The difference is that with the nvidia and ati modules, there's no extra feature needed within the kernel. As long as you have loadable modules turned on you can use them.

Pwcx adds a *second* backdoor of the same type.

The policy is just that modules that require such trickery should be what I just wrote - modules. 

If anyone could contribute code that adds backdoors, at some point it would become very hard to track these potential loopholes. It's a LOT easier if standard kernel code just doesn't do that and users have to install separate software to enable them.

----------

## JackBak

Ok dannycool, I see your point. Slight language correction, I went back to the README for pwcx and it is a module, you've got to do "make module make modules_install" so that's OK. The pwc part is not a module and I think that is your point.

So I am in agreement if you mean to say that the pwc part should become a module. Which actually was what I referred to in my point 3. above.

----------

## darkangael

 *JackBak wrote:*   

> Ok dannycool, I see your point. Slight language correction, I went back to the README for pwcx and it is a module, you've got to do "make module make modules_install" so that's OK. The pwc part is not a module and I think that is your point.
> 
> So I am in agreement if you mean to say that the pwc part should become a module. Which actually was what I referred to in my point 3. above.

 

pwc isn't a module? I was under the impression that pwc was a module, pwcx was a module and pwc called pwcx, just in a non-standard way, although it is quite possible that pwcx isn't a module just an object file (which isn't all that different to how a module is made anyway afaik).

 *Acetik wrote:*   

> the probleme is that when u decide to use the pwcx modules, the pwc driver in the kernel permit pwcx to have access to the kernel directly without being autorized by the kernel. So there is a problem, it's a backdoor

 

Actually all the hook appears to do from the description is give the pcw kernel module access  to pwcx rather than the other way around (pwcx is just a function stored inside a .o file).

----------

## JackBak

darkangel,

Once again language diffs (on my part) - pwc is not afaik anything in /etc/init.d nor is it modprobe'd. It is part (because it is in the kernel) of the usb/hotplug sequence that is loaded (?) activated (?) when I plug in the Philips web cam.

So do we have kernel modules and not kernel modules? According to dannycool a module once loaded gets kernel space to excute in. Maybe there are two types of modules and only a "kernel" module or a driver get protected space rights.

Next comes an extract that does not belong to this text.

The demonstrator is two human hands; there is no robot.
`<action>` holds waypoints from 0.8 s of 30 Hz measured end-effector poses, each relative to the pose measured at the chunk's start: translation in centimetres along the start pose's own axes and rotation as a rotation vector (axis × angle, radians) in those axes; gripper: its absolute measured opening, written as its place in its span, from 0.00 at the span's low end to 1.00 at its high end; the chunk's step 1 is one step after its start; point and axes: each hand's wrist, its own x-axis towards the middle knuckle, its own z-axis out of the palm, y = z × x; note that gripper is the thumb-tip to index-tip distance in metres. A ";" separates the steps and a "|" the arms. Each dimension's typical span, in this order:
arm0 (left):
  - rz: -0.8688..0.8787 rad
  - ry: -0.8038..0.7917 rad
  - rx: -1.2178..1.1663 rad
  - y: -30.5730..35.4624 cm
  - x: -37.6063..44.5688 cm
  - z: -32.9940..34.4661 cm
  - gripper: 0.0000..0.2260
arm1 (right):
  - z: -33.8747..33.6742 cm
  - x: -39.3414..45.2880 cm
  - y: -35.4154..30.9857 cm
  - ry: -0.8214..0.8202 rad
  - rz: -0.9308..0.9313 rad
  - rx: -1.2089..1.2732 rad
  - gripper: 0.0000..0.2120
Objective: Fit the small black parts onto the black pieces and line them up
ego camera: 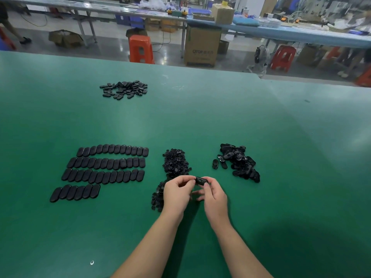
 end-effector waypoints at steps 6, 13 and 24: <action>0.081 0.034 0.164 0.2 0.4 0.5 0.05 | -0.1 -0.1 -0.3 -0.010 -0.035 -0.065 0.14; 0.113 0.027 0.339 0.3 0.7 1.2 0.06 | -0.1 0.0 -0.3 -0.012 -0.051 -0.162 0.14; 0.096 0.046 0.322 0.2 0.8 1.3 0.05 | -0.3 0.1 -0.2 -0.015 -0.052 -0.184 0.11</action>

I don't know, help me out here.

----------

## warthog

 *dannycool wrote:*   

> 
> 
> It's just childish. "Mommy, Timmy won't include my LEGO house in his city so I'm discontinuing support for LEGO in my room altogether."

 

I agree, and I think this also shows how this paradigm breaks the open-source model.  No-one can fork his work since he was under NDA and no-one else knows the internal workings of pwcx.  If something like this happened on another open source project, a new group of interested parties would just fork the work and continue development.

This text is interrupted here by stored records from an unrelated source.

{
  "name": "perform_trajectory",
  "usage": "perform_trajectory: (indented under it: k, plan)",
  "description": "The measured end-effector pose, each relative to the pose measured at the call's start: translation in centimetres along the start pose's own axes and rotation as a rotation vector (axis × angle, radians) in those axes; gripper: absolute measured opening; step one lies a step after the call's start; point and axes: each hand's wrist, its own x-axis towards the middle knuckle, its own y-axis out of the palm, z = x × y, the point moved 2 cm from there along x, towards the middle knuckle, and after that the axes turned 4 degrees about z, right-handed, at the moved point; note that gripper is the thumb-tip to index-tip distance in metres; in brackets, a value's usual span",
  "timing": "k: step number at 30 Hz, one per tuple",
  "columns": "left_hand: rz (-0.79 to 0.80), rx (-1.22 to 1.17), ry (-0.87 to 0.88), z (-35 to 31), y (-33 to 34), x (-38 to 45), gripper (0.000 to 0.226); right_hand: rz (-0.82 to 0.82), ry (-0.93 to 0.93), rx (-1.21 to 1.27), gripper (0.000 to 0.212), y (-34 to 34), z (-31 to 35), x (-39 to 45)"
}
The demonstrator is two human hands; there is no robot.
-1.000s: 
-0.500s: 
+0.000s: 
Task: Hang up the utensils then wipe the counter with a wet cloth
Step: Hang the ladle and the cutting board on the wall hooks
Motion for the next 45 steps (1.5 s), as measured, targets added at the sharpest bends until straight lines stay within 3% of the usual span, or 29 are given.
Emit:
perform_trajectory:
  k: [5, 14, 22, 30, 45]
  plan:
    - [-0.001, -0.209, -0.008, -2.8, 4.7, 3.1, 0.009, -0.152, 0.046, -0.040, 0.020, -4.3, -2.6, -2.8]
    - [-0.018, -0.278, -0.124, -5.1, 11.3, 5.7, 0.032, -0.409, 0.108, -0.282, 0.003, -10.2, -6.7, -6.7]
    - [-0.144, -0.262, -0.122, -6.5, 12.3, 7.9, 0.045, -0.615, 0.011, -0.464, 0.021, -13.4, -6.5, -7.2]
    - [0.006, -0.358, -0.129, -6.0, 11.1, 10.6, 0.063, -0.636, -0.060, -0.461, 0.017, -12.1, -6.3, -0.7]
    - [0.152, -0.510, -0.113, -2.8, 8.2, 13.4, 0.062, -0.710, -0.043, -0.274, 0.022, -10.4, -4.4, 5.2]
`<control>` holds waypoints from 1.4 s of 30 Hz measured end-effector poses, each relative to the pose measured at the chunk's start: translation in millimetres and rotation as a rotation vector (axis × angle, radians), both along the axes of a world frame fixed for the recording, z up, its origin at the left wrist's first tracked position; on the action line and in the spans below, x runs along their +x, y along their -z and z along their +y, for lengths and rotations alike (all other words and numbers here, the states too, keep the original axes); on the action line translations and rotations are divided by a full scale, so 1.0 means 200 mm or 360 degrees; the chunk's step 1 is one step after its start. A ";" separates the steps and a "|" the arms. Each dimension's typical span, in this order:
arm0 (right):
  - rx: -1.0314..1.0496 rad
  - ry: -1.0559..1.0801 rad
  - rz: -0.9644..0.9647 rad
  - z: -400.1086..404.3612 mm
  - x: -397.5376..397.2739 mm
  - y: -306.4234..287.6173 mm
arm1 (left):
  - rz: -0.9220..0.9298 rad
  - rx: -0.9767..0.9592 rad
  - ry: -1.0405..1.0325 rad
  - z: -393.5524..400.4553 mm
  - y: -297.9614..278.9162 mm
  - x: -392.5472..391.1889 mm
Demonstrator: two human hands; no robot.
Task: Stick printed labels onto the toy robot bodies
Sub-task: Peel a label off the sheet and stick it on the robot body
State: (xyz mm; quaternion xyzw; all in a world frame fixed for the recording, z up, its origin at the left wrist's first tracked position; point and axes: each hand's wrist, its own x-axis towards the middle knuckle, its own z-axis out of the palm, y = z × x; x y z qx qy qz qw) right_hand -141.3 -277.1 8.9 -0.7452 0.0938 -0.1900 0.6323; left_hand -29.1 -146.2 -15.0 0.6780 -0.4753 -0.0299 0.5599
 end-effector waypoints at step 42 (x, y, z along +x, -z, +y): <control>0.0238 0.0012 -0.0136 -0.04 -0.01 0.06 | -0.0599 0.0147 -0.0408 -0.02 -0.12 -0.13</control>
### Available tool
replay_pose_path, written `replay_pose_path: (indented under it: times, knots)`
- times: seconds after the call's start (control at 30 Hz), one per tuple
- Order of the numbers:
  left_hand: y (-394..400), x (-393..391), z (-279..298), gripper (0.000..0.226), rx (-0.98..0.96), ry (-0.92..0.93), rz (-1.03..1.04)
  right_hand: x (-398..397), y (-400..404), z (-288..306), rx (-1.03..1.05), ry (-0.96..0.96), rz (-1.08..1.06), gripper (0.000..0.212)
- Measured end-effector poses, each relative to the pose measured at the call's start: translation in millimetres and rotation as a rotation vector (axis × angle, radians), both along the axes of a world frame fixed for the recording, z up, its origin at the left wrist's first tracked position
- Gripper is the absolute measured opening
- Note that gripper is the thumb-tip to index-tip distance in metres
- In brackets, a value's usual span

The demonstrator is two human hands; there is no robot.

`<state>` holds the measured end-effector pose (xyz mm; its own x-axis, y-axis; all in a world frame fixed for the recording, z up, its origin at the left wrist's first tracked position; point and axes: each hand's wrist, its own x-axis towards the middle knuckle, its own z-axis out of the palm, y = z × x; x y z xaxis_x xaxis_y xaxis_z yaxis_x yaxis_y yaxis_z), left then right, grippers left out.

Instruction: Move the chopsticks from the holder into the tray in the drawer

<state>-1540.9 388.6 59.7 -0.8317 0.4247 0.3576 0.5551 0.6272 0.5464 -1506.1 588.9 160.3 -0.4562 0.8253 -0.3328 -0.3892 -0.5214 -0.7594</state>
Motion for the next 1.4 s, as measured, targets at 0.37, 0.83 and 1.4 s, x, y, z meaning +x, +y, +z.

Worst case, if he really wasn't interested in working on pwcx under the new conditions dictated by the kernel team, he should have offered to allow another person(s) to work on it after they agreed to a NDA by phillips. In my opinion, this is an example of one person abusing their power.  :Evil or Very Mad: 

----------

## darkangael

 *JackBak wrote:*   

> darkangel,
> 
> Once again language diffs (on my part) - pwc is not afaik anything in /etc/init.d nor is it modprobe'd. It is part (because it is in the kernel) of the usb/hotplug sequence that is loaded (?) activated (?) when I plug in the Philips web cam.
> 
> So do we have kernel modules and not kernel modules? According to dannycool a module once loaded gets kernel space to excute in. Maybe there are two types of modules and only a "kernel" module or a driver get protected space rights. I don't know, help me out here.

 

If you look deeper into the process that hotplug goes into, I think you will find that hotplug does the 'modprobeing' for you. Plug your camera in and then do an lsmod. I know for sure that you at least CAN modprobe pwc, and that modinfo gives valid data for it. pwcx is the same, except that you don't get the source for it.

----------

## darkangael

Here is what I have gleaned from my research:

Both pwc and pwcx are kernel modules. pwc.ko has a GPL license and is included in kernel 2.6.7 as part of the kernel source. pwcx.ko has its license listed as: "Proprietary. See http://www.smcc.demon.nl/webcam/tainting.html" and can be downloaded, untarred and placed in the /lib/modules/`uname -r`/kernel/drivers/usb/media/ folder (or at least that is where I think it goes).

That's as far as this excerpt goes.